Stronger punishments are needed for malpractice by company directors, according to a recent survey by the Thai Institute of Directors (IoD).

Most directors who responded said penalties were too light for directors and executives found guilty of unfair treatment of shareholders, including insider trading.

The absence of an ethical corporate culture is also seen as a key factor behind the poor conduct of some directors.

The second annual survey of directors reflects their views on issues of immediate concern.

Conducted between March and May, it drew responses from 416 directors. Given the diversity of respondents' experiences and business types, the survey is believed to fairly represent the overall views of directors in Thailand.

In the survey, 65% of directors said penalties were too light for those taking advantage of other investors by insider trading or stock manipulation. Most said punishment should include fines, jail terms and a disqualification from directorship.

Based on data available on the Securities and Exchange Commission website, the IoD found that most directors or executives found guilty of unfair treatment just paid fines but were able to keep their board seats. Some cases were repeat offences.
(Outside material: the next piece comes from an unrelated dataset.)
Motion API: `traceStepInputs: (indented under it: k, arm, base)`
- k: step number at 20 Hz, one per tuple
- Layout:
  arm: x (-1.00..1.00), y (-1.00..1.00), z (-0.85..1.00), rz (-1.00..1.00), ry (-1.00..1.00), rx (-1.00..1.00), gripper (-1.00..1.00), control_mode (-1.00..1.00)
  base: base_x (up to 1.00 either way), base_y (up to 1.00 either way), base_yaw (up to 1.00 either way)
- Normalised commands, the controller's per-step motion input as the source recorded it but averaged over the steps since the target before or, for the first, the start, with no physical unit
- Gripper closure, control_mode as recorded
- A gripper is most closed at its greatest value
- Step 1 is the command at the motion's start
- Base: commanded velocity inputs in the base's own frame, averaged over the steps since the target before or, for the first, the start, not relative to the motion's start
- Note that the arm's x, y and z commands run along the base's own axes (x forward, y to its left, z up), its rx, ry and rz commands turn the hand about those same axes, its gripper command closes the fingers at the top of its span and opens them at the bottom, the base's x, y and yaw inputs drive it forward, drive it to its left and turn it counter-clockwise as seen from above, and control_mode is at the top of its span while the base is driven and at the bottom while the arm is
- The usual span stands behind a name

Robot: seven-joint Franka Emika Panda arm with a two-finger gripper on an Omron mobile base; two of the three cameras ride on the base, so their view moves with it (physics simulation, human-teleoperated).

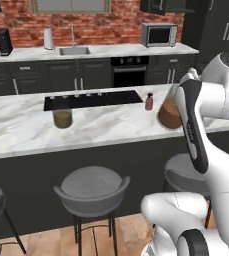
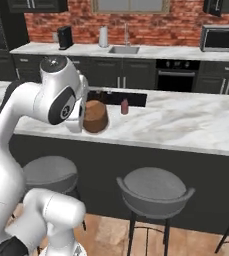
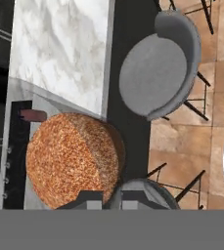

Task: Pick the jar and jar from the dining table and place them in the open cabinet. Close the cabinet after placing the objects.

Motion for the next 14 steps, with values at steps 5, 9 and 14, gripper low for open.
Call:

Penalties should therefore be raised to such levels as to discourage such offences, it said.

"The IoD felt that wrongdoings by directors related to asset malpractice are serious offences that cannot be ignored as they undermine both legal and ethical standards," said Bandid Nijathaworn, president and chief executive of the IoD.

"Therefore, boards should thoroughly probe the persons being nominated for directorship to ensure they have no record of convictions under the Securities and Exchange Act."

Respondents said factors causing directors to perform their duties unethically include the lack of an ethical corporate culture (60%), boards weighing profit over ethics (47%) and inefficient internal control (36%).